El Fondo Monetario Internacional (FMI) otorgó a la Argentina un alivio en las metas fiscales dentro del programa vigente, al flexibilizar el objetivo de superávit primario para este año y el próximo. La decisión implica una reducción de la exigencia original y le permite al Gobierno contar con mayor margen de maniobra para el cumplimiento de las metas económicas sin acelerar el ritmo del ajuste.
De acuerdo con lo informado, la nueva meta de superávit primario quedó fijada en torno al 1,4% del Producto Bruto Interno (PBI), por debajo de lo previsto inicialmente en el acuerdo.

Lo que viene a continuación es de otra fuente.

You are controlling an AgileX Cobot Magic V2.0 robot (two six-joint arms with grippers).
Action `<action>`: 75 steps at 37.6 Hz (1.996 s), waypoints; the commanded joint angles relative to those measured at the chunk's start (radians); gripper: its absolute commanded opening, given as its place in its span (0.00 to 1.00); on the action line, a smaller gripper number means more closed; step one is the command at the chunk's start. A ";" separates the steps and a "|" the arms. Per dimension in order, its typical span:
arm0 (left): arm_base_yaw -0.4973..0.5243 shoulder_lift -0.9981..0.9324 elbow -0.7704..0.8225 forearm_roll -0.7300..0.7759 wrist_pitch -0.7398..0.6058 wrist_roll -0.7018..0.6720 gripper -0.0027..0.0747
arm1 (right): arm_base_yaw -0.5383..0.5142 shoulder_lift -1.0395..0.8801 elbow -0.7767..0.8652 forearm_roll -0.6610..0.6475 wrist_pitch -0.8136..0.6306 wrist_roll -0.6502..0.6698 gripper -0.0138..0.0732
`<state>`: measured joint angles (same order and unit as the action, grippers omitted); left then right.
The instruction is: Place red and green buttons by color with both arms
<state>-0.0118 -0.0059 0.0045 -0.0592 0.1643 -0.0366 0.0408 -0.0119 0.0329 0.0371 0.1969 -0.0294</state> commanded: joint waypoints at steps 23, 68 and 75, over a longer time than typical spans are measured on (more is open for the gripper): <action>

En la práctica, esto significa que el país deberá sostener el equilibrio fiscal, pero con un objetivo menos exigente que otorga mayor flexibilidad en la ejecución del gasto público.
La revisión del esquema fiscal se da en el marco de la evaluación periódica del FMI sobre el desempeño del programa económico argentino. El organismo consideró el contexto actual de actividad económica, inflación y tensión social como factores que dificultan avanzar con un ajuste más acelerado, por lo que resolvió adecuar las metas para facilitar su cumplimiento.
Con esta modificación, la Argentina obtiene mayor margen dentro de su sendero de orden fiscal, mientras el Gobierno ratifica su compromiso con el equilibrio de las cuentas públicas. La medida representa un gesto del organismo internacional que busca sostener la viabilidad del programa sin profundizar los costos económicos y sociales del ajuste.